Nun zu den Linken. Die Menschen sind dem Augenschein nach offensichtlich ungleich, doch diese Ungleichheit soll gemäß linken Denkens nicht an ihnen selbst liegen, sondern den gesellschaftlichen Verhältnissen oder den Produktionsverhältnissen geschuldet sein. Eine moderne Variante besagt auch, dass die Wertschätzung, also ob eine Eigenschaft als positiv oder negativ zu bewerten ist, möglichst zu unterlassen ist. Wenn man das tut, sind auch alle gleich. Okay, das ist jetzt ein bisschen plakativ ausgedrückt, aber ich kann hier auch keine zu langen Vorträge halten. Damit greifen die radikalen Linken aber ein zentrales Element der westlichen Zivilisation an: Das Individuum. Karl Marx selbst wollte das gar nicht. Im Gegenteil, in seinem kommunistischen Utopia sollte sich das Individuum in gewisser Weise selbst verwirklichen: ″Jeder nach seinen Fähigkeiten, jedem nach seinen Bedürfnissen!″. Nur ist es leider immer anders gekommen. Das Heilsversprechen der frühen radikalen Linken kehrte sich in sein Gegenteil um, sobald diese das Sagen hatten. So erfanden die Jakobiner den großen Terror, den Josef Stalin, Pol Pot, Mao
Zedong und andere weiterführten. Wenn es auf den Einzelnen überhaupt nicht ankommt, weil seine individuellen Eigenschaften sowieso nicht seine eigenen sind, sondern bourgeoise Überreste sind, die es zu eliminieren gilt, dann ist es auch egal ob der
Einzelne im Sinne des Regimes schuldig ist oder nicht. So wurden Menschen massenweise, deportiert, inhaftiert, hingerichtet in Konzentrationslager gesperrt und so weiter. Man schätzt, dass im Namen des Kommunismus über 100 Millionen Menschen zu
Tode kamen und noch viel mehr unter sozialistischen oder kommunistischen Regimen unsäglich gelitten haben und auch heute noch leiden. Das ficht die radikalen Linken natürlich nicht an, es mangelt ihnen massiv an Selbstreflexion.
Doch wie kann man das Problem der Gleichheit oder Ungleichheit lösen? Die ″bürgerliche″ Antwort – zu der ich mich auch selbst bekenne – lautet: Formale Gleichheit. Das bedeutet zum Beispiel, dass vor dem Gesetz alle Menschen gleich sind.
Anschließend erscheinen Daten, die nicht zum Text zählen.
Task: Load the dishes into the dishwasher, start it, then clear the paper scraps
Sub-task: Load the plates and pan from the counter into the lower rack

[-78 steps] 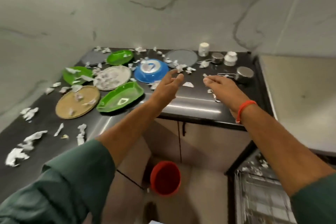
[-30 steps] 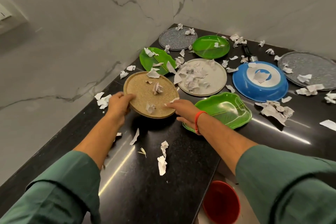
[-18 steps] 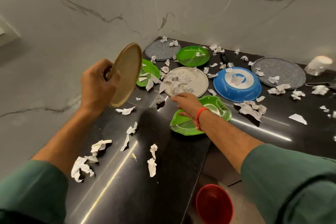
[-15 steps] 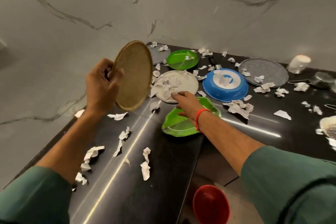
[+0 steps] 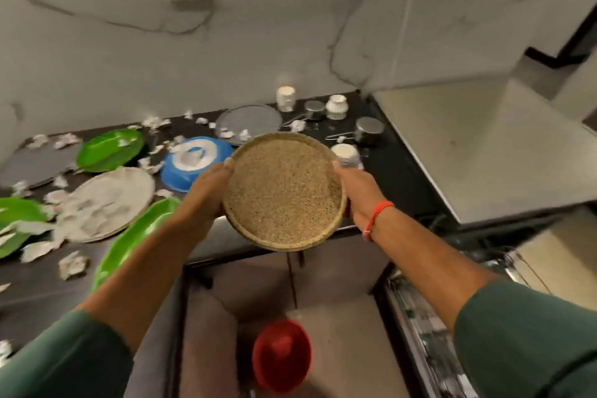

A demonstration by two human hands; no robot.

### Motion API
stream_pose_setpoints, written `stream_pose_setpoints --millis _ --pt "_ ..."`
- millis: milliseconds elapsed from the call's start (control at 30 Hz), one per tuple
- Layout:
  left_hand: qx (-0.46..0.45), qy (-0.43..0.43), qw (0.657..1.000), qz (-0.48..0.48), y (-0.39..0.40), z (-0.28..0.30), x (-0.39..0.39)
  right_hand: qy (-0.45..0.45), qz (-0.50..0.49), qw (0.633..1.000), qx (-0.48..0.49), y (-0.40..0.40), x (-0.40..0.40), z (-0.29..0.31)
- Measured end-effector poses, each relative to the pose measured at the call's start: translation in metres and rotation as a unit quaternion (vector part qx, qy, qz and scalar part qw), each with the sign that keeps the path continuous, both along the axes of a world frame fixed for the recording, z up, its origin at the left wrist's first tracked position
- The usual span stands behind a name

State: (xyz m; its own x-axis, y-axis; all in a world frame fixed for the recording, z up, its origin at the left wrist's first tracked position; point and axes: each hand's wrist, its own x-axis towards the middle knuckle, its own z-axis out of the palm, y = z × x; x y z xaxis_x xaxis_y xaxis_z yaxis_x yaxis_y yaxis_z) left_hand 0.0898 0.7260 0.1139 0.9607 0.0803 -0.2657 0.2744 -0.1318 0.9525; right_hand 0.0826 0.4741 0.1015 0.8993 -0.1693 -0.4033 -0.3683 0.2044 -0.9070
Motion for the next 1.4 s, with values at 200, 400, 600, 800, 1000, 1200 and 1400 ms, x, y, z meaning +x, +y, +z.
stream_pose_setpoints --millis 200,400,600,800,1000,1200,1400 --pt "-0.040 0.032 0.992 -0.116 -0.182 -0.010 -0.021 -0.013 -0.042 0.997 0.061 -0.169 -0.061 -0.014" --pt "-0.023 0.065 0.970 -0.231 -0.348 -0.039 -0.057 -0.009 -0.148 0.981 0.127 -0.311 -0.155 -0.045" --pt "0.019 0.150 0.926 -0.345 -0.484 -0.076 -0.083 0.021 -0.302 0.945 0.124 -0.407 -0.255 -0.073" --pt "0.069 0.143 0.877 -0.453 -0.584 -0.106 -0.108 0.059 -0.430 0.891 0.131 -0.455 -0.311 -0.102" --pt "0.142 0.156 0.806 -0.553 -0.640 -0.146 -0.109 0.189 -0.521 0.828 0.078 -0.467 -0.333 -0.145" --pt "0.270 0.128 0.726 -0.619 -0.666 -0.202 -0.090 0.247 -0.541 0.798 0.098 -0.465 -0.331 -0.194" --pt "0.323 0.162 0.694 -0.623 -0.669 -0.258 -0.088 0.288 -0.561 0.764 0.135 -0.449 -0.333 -0.254"
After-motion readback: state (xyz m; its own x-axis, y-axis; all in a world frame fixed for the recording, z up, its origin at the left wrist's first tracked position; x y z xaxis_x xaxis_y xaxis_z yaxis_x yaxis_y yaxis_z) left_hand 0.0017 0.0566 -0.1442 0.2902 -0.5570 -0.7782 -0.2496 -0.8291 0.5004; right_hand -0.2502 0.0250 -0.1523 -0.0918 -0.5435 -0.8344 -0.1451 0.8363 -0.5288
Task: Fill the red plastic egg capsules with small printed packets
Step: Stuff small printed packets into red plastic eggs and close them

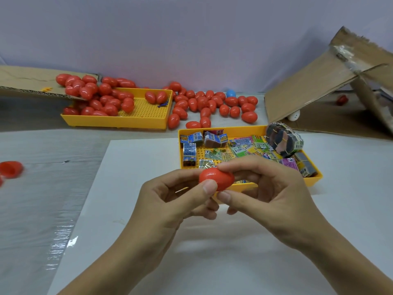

So steht es auch im Grundgesetz Artikel 3. Formale Gleichheit bedeutet, dass für den Staat alle Menschen gleichviel wert sein sollen. Für den Einzelnen gilt das nicht, schließlich sind zum Beispiel nahe Angehörige oder enge Freunde dem Einzelnen emotional wertvoller als Fremde. Dasist nur menschlich. Doch auch die formale Gleichheit stößt in der Praxis an ihre Grenzen. Das erleben wir am Beispiel der Migrationskrise. Der universelle Anspruch der Gleichheit aller Menschen - und sei es auch nur die formale Gleichheit - funktioniert nur bei schönem Wetter. Sie deswegen aufzugeben – wie manche rechten Denker es verlangen - ist aber
auch keine gute Idee. Meiner Ansicht nach liegt die Lösung in der Kunst die Dinge politisch so zu gestalten, dass möglichst alle von der Ungleichheit profitieren. Also, gönnt den Reichen ihren Reichtum und schaut zu, dass die weiter unten auch nicht zu kurz kommen!